Monitoring and evaluation of programmes to prevent mother to child transmission of HIV in Africa

BMJ 2007; 334 doi: https://doi.org/10.1136/bmj.39211.527488.94 (Published 31 May 2007) Cite this as: BMJ 2007;334:1143
  1. Richard Reithinger, epidemiologist1,
  2. Karen Megazzini, project director1,
  3. Stephen J Durako, vice president1,
  4. D Robert Harris, senior epidemiologist1,
  5. Sten H Vermund, director2
  1. 1Clinical Trials Area, Westat, Rockville, Maryland, USA
  2. 2Institute for Global Health, Vanderbilt University School of Medicine, Nashville, Tennessee, USA
  1. Correspondence to: R Reithinger rreithinger{at}yahoo.co.uk
  • Accepted 6 May 2007

Many countries are expanding the coverage of programmes to prevent mother to child transmission of HIV. Although the need is unquestionable, Richard Reithinger and colleagues are concerned that without true measures of effectiveness we may not be making the best use of resources

In 2006, an estimated 2.3 million children under 15 years were living with HIV and about half a million babies became infected with HIV before birth, during delivery, or through breast feeding.1 Prevention of mother to child transmission of HIV is therefore a priority for agencies fighting the global HIV epidemic, but many questions remain about the effectiveness of the current programmes. We use the President's Emergency Plan for AIDS Relief2 as an example to examine how programmes to prevent mother to child transmission are monitored and evaluated and to highlight the problems.

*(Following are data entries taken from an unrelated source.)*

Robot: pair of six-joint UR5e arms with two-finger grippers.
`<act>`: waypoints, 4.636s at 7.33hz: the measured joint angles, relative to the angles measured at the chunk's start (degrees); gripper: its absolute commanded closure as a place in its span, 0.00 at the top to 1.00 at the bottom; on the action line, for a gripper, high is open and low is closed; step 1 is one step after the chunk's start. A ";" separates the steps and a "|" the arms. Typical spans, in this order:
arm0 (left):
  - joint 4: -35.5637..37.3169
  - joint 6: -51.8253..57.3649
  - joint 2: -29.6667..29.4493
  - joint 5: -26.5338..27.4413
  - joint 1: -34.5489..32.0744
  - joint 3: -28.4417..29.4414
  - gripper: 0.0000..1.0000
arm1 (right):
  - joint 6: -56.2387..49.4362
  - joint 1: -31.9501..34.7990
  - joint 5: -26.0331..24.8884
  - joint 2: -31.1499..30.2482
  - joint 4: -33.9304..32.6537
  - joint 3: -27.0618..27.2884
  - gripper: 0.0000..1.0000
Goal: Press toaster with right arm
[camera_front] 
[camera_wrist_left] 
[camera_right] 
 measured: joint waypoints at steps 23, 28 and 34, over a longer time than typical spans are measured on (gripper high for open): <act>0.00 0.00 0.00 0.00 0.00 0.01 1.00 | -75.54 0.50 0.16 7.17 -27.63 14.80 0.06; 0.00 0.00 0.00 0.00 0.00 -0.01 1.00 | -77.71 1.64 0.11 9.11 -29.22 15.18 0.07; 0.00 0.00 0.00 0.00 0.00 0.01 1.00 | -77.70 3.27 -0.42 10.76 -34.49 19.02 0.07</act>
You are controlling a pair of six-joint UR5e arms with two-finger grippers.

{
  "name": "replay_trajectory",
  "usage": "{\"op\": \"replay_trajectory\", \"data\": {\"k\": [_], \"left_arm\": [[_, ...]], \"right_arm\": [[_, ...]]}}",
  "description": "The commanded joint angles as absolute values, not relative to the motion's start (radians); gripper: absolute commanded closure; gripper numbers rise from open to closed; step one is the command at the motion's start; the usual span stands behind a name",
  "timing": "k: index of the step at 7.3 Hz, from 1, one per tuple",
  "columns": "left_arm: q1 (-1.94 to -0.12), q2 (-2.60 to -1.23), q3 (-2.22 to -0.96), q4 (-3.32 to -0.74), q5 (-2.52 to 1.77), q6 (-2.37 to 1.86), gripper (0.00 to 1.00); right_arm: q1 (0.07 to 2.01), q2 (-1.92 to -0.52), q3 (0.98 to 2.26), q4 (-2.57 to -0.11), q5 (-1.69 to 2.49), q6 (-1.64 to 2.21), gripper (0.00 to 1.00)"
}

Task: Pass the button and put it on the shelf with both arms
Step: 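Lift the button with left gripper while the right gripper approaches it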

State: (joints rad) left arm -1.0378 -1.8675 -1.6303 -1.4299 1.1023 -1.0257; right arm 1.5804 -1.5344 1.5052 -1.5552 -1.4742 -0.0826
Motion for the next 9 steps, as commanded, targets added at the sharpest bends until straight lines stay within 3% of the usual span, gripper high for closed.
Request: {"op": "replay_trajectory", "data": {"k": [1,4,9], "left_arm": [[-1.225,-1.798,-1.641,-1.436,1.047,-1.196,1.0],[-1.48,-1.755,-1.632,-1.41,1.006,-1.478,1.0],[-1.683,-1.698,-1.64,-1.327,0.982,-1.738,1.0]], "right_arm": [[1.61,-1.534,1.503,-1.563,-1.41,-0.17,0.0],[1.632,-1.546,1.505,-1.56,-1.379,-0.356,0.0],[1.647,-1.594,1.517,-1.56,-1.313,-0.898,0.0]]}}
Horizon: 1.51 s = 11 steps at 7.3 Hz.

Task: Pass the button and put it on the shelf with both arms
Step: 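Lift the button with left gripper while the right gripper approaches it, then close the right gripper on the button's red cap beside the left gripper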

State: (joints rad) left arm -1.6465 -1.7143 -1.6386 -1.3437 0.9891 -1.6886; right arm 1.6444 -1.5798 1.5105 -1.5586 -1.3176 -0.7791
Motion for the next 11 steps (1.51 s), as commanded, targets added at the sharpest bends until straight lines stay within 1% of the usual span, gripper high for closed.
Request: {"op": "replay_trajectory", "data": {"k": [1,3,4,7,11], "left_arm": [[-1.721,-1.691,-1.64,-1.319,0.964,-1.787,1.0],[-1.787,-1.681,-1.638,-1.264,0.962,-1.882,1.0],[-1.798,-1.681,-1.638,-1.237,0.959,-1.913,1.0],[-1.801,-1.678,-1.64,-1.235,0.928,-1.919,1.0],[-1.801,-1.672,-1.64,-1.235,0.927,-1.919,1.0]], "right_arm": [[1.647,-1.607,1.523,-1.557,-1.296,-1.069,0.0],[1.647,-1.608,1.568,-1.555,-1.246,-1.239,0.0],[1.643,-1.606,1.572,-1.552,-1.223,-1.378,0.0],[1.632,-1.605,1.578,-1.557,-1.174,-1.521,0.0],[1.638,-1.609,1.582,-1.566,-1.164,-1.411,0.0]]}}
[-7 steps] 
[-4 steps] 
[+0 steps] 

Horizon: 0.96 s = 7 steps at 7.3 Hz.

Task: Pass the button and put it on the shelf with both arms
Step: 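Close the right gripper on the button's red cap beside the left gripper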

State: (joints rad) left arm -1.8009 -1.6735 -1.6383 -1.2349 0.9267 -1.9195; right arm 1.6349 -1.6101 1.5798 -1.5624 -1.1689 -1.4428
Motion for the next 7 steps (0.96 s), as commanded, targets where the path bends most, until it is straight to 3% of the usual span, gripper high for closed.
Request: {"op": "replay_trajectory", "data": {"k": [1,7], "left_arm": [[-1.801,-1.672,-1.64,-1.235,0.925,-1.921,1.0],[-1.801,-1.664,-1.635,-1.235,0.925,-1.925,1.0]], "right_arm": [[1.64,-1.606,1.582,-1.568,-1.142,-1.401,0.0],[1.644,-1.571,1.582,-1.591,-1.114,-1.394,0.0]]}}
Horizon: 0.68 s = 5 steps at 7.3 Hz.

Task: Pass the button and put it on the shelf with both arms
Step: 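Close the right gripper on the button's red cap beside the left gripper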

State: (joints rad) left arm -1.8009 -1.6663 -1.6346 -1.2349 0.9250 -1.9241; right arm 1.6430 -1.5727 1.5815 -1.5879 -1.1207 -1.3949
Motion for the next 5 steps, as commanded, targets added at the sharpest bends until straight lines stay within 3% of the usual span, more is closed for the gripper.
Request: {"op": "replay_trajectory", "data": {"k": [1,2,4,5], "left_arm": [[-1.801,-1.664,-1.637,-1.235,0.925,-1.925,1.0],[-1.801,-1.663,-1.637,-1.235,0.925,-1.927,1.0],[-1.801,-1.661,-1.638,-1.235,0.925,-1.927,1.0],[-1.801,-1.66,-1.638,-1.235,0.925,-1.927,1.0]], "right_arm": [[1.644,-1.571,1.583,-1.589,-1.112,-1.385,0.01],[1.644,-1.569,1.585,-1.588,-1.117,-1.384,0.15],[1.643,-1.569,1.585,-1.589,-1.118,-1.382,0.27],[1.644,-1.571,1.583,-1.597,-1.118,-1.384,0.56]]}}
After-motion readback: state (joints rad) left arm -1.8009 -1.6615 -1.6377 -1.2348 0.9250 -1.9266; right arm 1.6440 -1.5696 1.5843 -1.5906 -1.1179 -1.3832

Strategy to prevent transmission

Estimates of the efficacy of antiretroviral prophylaxis3 suggest that at least half of the world's children who are at risk of HIV infection might be protected if a mother receives antenatal care, is offered HIV counselling and testing, and, if infected, she and her baby receive prophylaxis. Prophylaxis is the mainstay of the strategy to prevent mother to child transmission.3 Several antiretroviral regimens are recommended in resource constrained settings, although nevirapine (either alone or with other drugs) is usually favoured because it is cheap, easy to administer, rapidly absorbed, and has a long half life.3 Depending on the regimen and the mother's choice of infant feeding, the risk of HIV transmission can be reduced to <2%.3 Whenever feasible, programmes should strive to provide highly active antiretroviral therapy to pregnant women.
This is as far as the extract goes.